Work order:
Below is a listing; restate from it, character for character, the lines beginning at the line holding "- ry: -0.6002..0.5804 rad" and ending at the line holding "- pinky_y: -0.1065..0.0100", both included.
── Data ──
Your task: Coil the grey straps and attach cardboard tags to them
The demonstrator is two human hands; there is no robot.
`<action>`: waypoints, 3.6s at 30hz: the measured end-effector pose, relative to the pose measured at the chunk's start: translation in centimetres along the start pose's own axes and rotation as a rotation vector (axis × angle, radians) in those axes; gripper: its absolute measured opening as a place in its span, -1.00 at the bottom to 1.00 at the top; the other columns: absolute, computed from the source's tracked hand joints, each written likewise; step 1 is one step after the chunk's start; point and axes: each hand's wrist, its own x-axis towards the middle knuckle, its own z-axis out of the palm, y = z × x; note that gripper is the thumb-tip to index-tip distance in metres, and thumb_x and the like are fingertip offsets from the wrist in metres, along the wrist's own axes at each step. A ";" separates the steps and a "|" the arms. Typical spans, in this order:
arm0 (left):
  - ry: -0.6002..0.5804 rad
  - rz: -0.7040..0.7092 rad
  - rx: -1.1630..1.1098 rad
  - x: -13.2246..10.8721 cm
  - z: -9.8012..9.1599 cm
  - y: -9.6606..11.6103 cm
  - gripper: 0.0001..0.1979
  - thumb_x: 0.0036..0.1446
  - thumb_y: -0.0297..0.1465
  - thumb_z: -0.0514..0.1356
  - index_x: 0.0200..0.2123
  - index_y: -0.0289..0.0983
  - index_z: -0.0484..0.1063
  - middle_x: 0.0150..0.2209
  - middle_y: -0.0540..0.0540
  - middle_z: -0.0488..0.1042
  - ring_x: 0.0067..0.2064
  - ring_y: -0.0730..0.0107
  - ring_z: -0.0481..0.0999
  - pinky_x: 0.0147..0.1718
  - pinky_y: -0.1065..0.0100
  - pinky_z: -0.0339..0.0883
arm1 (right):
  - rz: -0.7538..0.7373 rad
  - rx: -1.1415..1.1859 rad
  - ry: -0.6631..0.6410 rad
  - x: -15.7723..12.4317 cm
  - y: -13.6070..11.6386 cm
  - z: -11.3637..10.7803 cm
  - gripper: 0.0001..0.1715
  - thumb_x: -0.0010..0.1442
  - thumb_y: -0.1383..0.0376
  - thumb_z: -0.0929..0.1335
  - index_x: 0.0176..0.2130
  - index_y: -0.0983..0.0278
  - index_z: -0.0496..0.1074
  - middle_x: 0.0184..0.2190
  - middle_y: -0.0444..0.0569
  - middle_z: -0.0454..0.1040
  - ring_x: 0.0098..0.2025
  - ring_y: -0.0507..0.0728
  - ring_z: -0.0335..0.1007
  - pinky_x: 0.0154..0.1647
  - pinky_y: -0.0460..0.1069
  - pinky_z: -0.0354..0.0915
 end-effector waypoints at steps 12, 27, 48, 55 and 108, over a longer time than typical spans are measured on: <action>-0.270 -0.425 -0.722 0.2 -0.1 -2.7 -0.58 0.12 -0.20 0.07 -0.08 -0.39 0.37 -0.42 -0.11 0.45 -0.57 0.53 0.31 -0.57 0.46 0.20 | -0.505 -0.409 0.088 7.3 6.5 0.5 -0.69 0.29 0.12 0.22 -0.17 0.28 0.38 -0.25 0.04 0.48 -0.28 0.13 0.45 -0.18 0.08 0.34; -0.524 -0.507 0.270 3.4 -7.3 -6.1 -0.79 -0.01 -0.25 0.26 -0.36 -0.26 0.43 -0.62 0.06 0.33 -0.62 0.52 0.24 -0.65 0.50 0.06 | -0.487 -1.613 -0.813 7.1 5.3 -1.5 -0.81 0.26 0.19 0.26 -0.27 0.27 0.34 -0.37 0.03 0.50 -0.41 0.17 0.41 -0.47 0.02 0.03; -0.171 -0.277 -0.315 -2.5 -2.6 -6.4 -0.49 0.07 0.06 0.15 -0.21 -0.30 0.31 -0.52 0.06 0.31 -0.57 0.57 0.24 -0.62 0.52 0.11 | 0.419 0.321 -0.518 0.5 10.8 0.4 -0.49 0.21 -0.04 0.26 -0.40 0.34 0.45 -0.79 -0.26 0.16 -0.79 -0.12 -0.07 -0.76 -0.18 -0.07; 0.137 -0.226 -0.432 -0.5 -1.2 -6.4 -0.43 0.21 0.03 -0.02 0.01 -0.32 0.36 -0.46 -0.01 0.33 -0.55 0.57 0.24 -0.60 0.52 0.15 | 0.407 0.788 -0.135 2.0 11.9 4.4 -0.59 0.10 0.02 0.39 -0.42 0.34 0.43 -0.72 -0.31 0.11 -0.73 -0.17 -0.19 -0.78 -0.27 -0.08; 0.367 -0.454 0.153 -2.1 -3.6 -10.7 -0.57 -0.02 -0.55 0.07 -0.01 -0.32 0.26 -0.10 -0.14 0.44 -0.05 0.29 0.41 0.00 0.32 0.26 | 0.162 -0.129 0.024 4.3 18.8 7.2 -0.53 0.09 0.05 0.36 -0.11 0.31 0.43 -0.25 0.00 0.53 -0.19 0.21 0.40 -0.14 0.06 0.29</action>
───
Finished task:
  - ry: -0.6002..0.5804 rad
  - rz: -0.7040..0.7092 rad
  - rx: -1.1630..1.1098 rad
  - x: -13.2246..10.8721 cm
  - z: -9.8012..9.1599 cm
  - y: -9.6606..11.6103 cm
  - gripper: 0.0001..0.1979
  - thumb_x: 0.0036..0.1446
  - thumb_y: -0.0297..0.1465
  - thumb_z: -0.0514..0.1356
  - index_x: 0.0200..0.2123
  - index_y: -0.0289..0.0983
  - index_z: -0.0484..0.1063
  - middle_x: 0.0150..0.2209
  - middle_y: -0.0540..0.0540
  - middle_z: -0.0488..0.1042
  - ring_x: 0.0067..0.2064
  - ring_y: -0.0730..0.0107
  - ring_z: -0.0481..0.0999
  - pinky_x: 0.0147..0.1718
  - pinky_y: -0.1065..0.0100

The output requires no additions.